● **TASK INSTRUCTIONS**
Print this span of the material below exactly: the line with "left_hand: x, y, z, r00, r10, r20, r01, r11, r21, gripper", the line with "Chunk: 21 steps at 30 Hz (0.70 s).", and every line between them, but nothing else.

● **DATA**
***
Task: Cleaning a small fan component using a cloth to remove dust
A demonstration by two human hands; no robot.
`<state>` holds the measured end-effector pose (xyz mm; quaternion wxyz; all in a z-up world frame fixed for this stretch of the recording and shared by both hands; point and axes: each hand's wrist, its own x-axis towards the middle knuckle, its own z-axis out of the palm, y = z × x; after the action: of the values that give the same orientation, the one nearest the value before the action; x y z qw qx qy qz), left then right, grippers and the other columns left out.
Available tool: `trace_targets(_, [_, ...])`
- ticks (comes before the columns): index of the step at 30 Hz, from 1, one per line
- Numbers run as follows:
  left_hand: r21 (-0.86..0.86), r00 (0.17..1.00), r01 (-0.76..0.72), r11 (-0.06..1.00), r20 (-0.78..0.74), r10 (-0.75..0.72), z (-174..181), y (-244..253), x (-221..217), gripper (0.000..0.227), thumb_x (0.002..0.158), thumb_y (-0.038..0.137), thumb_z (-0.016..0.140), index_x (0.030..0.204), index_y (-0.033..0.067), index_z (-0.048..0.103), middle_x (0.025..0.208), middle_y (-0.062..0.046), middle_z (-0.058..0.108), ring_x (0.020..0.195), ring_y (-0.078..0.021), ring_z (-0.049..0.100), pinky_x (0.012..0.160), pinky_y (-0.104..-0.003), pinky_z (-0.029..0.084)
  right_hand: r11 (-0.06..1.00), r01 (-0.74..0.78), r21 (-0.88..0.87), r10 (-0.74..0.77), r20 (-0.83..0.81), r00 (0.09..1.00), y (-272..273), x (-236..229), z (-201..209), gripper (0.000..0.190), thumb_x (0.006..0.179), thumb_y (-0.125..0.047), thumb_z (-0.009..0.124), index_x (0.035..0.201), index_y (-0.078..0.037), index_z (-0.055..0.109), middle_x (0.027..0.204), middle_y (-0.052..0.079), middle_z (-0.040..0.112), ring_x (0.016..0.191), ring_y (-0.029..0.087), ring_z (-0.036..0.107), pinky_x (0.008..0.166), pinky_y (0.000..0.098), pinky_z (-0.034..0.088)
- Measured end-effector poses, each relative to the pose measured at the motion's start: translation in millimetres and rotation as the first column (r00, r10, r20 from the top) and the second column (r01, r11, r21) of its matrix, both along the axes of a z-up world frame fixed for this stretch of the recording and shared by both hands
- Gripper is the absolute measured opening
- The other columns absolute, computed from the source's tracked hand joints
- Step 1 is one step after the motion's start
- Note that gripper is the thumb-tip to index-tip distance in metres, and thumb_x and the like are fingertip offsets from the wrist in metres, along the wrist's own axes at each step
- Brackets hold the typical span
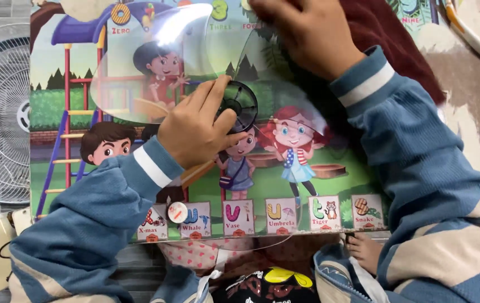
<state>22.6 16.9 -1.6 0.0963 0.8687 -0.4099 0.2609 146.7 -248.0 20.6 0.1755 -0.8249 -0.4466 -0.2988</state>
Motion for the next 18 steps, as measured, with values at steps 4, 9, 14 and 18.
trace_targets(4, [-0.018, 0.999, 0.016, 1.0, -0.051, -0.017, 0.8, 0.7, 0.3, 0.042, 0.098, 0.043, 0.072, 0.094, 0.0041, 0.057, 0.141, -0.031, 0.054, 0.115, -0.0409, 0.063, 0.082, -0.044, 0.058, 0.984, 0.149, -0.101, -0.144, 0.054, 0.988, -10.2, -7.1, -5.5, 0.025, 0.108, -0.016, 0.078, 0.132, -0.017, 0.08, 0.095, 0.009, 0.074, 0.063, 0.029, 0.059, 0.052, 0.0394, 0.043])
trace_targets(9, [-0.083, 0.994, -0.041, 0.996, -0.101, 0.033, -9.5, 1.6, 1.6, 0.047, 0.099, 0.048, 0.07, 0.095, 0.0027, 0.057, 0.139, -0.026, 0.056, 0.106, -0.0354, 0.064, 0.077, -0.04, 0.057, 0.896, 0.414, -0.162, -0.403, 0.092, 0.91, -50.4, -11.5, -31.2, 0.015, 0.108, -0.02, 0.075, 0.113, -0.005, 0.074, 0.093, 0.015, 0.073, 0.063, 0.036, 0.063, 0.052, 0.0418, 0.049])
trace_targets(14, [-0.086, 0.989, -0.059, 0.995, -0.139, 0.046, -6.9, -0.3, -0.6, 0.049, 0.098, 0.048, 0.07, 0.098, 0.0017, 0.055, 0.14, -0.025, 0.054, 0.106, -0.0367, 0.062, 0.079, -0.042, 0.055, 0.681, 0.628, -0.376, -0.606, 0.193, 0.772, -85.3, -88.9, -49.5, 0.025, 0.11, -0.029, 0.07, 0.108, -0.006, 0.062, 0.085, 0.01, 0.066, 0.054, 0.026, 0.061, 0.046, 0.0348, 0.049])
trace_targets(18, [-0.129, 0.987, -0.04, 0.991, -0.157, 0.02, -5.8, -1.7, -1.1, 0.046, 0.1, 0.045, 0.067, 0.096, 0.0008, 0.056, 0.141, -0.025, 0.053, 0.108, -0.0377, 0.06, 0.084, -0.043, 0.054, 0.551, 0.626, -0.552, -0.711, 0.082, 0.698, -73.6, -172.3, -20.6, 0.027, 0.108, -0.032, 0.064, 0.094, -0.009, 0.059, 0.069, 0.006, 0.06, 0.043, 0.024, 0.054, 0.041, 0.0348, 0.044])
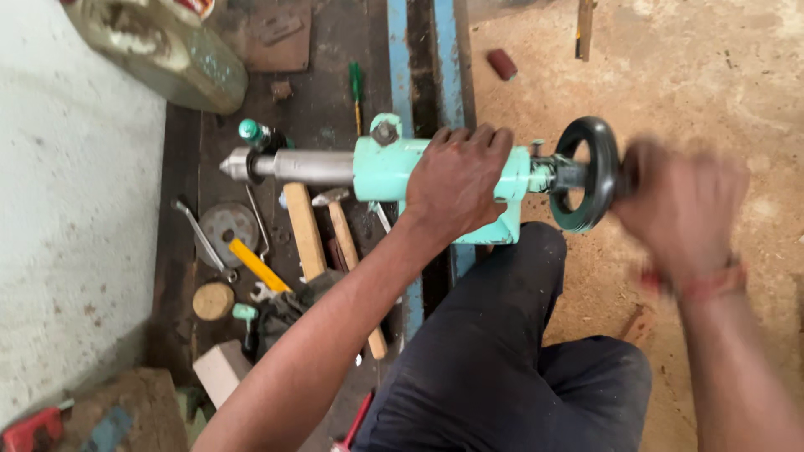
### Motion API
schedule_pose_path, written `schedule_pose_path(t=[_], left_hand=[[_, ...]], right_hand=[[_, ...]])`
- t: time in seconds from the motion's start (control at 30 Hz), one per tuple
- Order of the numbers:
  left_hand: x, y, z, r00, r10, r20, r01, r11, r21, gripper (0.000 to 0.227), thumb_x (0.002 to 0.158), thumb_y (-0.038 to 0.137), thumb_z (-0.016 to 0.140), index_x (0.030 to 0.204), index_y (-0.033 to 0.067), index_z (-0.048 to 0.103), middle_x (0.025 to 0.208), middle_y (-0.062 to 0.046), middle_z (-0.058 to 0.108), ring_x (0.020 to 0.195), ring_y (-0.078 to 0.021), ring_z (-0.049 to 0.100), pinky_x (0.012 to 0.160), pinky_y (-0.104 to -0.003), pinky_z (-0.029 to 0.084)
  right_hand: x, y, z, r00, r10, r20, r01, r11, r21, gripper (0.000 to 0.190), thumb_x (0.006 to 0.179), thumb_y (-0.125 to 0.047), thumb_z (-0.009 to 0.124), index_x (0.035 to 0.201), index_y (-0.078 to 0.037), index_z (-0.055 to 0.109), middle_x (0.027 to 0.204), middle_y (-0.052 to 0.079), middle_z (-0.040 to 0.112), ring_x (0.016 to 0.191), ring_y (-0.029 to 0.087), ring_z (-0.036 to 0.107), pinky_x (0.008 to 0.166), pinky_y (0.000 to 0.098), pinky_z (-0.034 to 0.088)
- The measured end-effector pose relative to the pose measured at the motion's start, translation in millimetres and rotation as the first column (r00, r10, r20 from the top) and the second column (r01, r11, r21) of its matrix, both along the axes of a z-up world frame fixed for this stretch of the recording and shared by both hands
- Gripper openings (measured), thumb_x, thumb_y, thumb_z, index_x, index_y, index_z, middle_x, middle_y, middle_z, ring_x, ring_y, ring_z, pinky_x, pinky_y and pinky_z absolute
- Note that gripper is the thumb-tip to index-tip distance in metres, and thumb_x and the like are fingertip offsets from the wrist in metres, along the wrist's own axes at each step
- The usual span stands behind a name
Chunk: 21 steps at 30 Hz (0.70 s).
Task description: The person cleans and reassembles a lathe tailstock component by wiping the metal body with a cloth, tightening a bolt with a wrench, and turning a handwheel.
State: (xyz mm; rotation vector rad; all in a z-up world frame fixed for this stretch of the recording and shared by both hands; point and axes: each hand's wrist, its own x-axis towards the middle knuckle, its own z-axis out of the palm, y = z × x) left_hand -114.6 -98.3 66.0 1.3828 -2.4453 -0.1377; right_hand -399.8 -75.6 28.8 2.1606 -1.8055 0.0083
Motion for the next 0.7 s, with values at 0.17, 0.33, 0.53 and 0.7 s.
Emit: schedule_pose_path(t=[0.17, 0.33, 0.53, 0.7], left_hand=[[-5.3, 6.3, 1.1, 0.98, -0.052, 0.191, 0.046, 0.998, 0.034, 0.057, 0.065, 0.029, 0.089, 0.107, 0.0034, 0.062, 0.095, -0.012, 0.069, 0.087, -0.031, 0.072, 0.081, -0.045, 0.057], [5.8, 12.9, 5.6, 0.962, -0.064, 0.266, 0.045, 0.996, 0.078, 0.06, 0.066, 0.03, 0.088, 0.111, 0.0006, 0.061, 0.096, -0.014, 0.067, 0.079, -0.0294, 0.071, 0.068, -0.043, 0.056], [40.8, 5.1, 18.3, 0.967, -0.021, 0.253, -0.019, 0.987, 0.157, 0.064, 0.062, 0.038, 0.091, 0.104, 0.001, 0.06, 0.096, -0.016, 0.068, 0.082, -0.0362, 0.07, 0.07, -0.05, 0.054], [31.1, 11.3, 24.5, 0.992, 0.022, 0.123, -0.045, 0.982, 0.185, 0.057, 0.057, 0.03, 0.09, 0.102, 0.0062, 0.063, 0.088, -0.016, 0.069, 0.085, -0.0398, 0.068, 0.072, -0.053, 0.052]], right_hand=[[33.5, 29.7, -32.4, 0.958, 0.116, 0.261, -0.122, 0.993, 0.004, 0.026, 0.076, -0.037, 0.082, 0.077, -0.014, 0.071, 0.059, 0.011, 0.06, 0.057, 0.033, 0.061, 0.052, 0.044, 0.044], [44.9, 28.7, -46.5, 0.934, 0.061, 0.351, -0.066, 0.998, 0.002, 0.042, 0.077, -0.046, 0.086, 0.07, -0.009, 0.068, 0.059, 0.014, 0.06, 0.054, 0.034, 0.061, 0.053, 0.0451, 0.046], [78.9, 26.2, -50.0, 0.914, 0.104, 0.392, -0.103, 0.994, -0.023, 0.032, 0.066, -0.035, 0.086, 0.073, -0.008, 0.071, 0.066, 0.016, 0.065, 0.061, 0.036, 0.065, 0.058, 0.0464, 0.05], [80.4, 28.7, -39.3, 0.934, 0.053, 0.355, -0.124, 0.976, 0.18, 0.03, 0.066, -0.033, 0.084, 0.073, -0.007, 0.072, 0.068, 0.018, 0.067, 0.066, 0.038, 0.069, 0.064, 0.0475, 0.055]])
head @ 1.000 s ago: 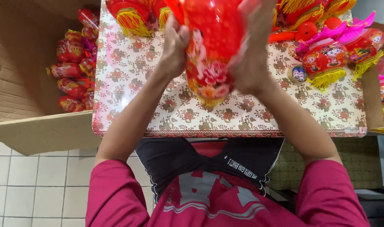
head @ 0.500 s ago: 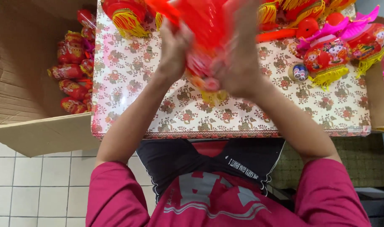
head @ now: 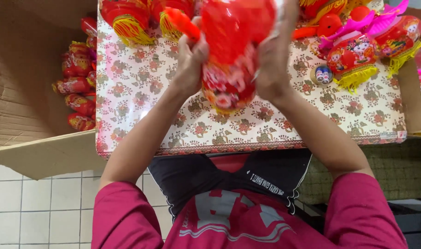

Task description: Assembling decorative red lanterns by attaching plastic handles and components using a glue stick.

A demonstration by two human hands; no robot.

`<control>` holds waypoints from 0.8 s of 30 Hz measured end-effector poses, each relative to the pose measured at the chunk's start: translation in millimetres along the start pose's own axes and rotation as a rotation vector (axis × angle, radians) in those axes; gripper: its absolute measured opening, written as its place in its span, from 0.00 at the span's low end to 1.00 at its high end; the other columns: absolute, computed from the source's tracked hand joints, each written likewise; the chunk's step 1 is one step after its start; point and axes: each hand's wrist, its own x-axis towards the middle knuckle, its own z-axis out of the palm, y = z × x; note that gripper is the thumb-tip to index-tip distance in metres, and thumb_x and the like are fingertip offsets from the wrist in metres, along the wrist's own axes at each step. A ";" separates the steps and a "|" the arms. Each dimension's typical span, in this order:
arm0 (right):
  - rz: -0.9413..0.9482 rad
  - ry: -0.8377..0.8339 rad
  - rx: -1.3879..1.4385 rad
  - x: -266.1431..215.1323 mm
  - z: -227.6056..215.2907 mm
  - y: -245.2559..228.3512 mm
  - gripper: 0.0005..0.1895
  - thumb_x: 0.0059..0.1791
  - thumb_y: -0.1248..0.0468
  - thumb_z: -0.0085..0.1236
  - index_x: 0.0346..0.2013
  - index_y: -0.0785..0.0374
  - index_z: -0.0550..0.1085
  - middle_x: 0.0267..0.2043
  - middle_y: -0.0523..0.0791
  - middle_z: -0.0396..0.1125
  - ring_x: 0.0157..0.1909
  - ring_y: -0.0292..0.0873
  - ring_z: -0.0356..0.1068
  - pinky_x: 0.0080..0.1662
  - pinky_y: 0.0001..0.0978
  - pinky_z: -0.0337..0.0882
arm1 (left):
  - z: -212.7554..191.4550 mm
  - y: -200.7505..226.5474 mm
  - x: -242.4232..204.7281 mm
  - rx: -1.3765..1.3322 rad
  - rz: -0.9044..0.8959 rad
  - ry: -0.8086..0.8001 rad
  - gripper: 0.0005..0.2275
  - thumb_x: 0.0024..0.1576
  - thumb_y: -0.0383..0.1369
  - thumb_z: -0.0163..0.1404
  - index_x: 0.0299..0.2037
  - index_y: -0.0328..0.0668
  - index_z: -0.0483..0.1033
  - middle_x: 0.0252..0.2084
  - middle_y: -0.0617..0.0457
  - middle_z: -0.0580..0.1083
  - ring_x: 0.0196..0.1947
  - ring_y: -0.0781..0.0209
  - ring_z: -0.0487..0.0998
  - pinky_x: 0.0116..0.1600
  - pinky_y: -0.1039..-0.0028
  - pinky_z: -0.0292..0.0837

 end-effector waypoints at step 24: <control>-0.270 0.066 -0.198 6.2 -13.9 0.7 0.30 0.63 0.49 0.34 0.78 0.53 0.44 0.83 0.42 0.42 0.88 0.44 0.43 0.89 0.47 0.47 | -5.8 7.5 2.5 0.405 0.341 -0.366 0.28 0.59 0.43 0.53 0.65 0.36 0.62 0.56 0.44 0.72 0.53 0.53 0.76 0.59 0.67 0.79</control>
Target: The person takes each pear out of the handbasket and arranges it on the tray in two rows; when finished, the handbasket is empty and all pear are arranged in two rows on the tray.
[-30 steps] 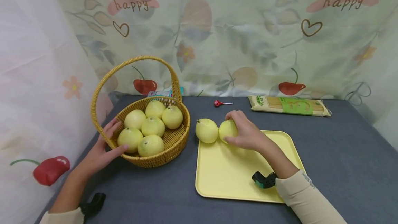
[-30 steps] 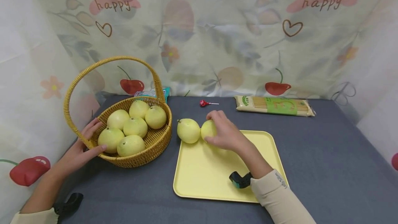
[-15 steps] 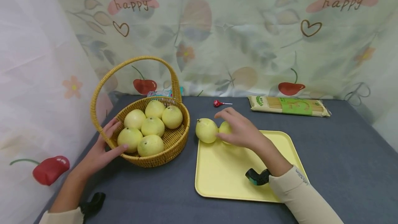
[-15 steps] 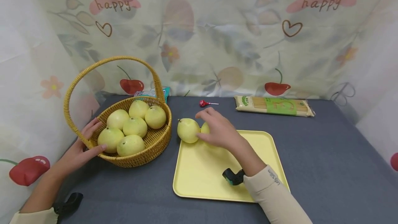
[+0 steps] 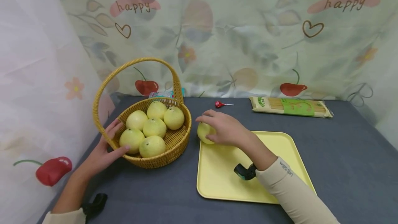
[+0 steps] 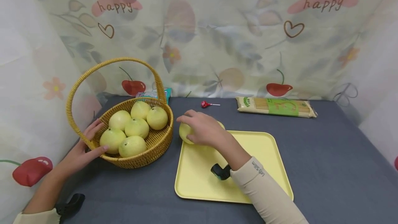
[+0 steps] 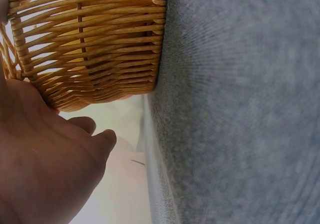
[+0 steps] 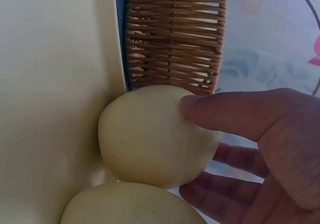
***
● **ANSWER BOX**
  left_hand: x, y, z, r00, r10, r20, r01, r11, r21, gripper (0.000 to 0.227), thumb_x (0.002 to 0.158), thumb_y (-0.038 to 0.137), thumb_z (-0.016 to 0.140), index_x (0.030 to 0.204), index_y (-0.033 to 0.067), index_z (-0.048 to 0.103), middle_x (0.025 to 0.208), middle_y (-0.062 to 0.046), middle_z (-0.058 to 0.108), ring_x (0.020 to 0.195), ring_y (-0.078 to 0.021), ring_z (-0.049 to 0.100), pinky_x (0.012 to 0.160), pinky_y (-0.104 to -0.003), pinky_z (-0.029 to 0.084)
  right_hand: x, y, z, r00, r10, r20, r01, r11, r21, gripper (0.000 to 0.190), thumb_x (0.006 to 0.179), thumb_y (-0.125 to 0.047), thumb_z (-0.009 to 0.124), index_x (0.035 to 0.201), index_y (-0.078 to 0.037), index_z (-0.055 to 0.109), middle_x (0.027 to 0.204), middle_y (-0.052 to 0.079), middle_z (-0.040 to 0.112), ring_x (0.016 to 0.191), ring_y (-0.029 to 0.087), ring_z (-0.036 to 0.107), pinky_x (0.008 to 0.166), pinky_y (0.000 to 0.098), pinky_z (-0.034 to 0.088)
- The measured end-effector pose relative to the pose measured at the motion's start, translation in millimetres and rotation as the first column (r00, r10, r20 from the top) and the second column (r01, r11, r21) of its matrix, both along the axes of a z-up world frame fixed for this stretch of the recording and shared by both hands
- Gripper openings (measured), thumb_x, thumb_y, thumb_z, index_x, index_y, index_z, middle_x, middle_y, middle_z, ring_x, ring_y, ring_z, pinky_x, pinky_y and pinky_z absolute
- Note that gripper is the thumb-tip to index-tip distance in metres, and thumb_x and the like are fingertip offsets from the wrist in metres, along the wrist's own axes at each step
- The usual span stands behind a name
Chunk: 21 steps at 30 Hz (0.70 s).

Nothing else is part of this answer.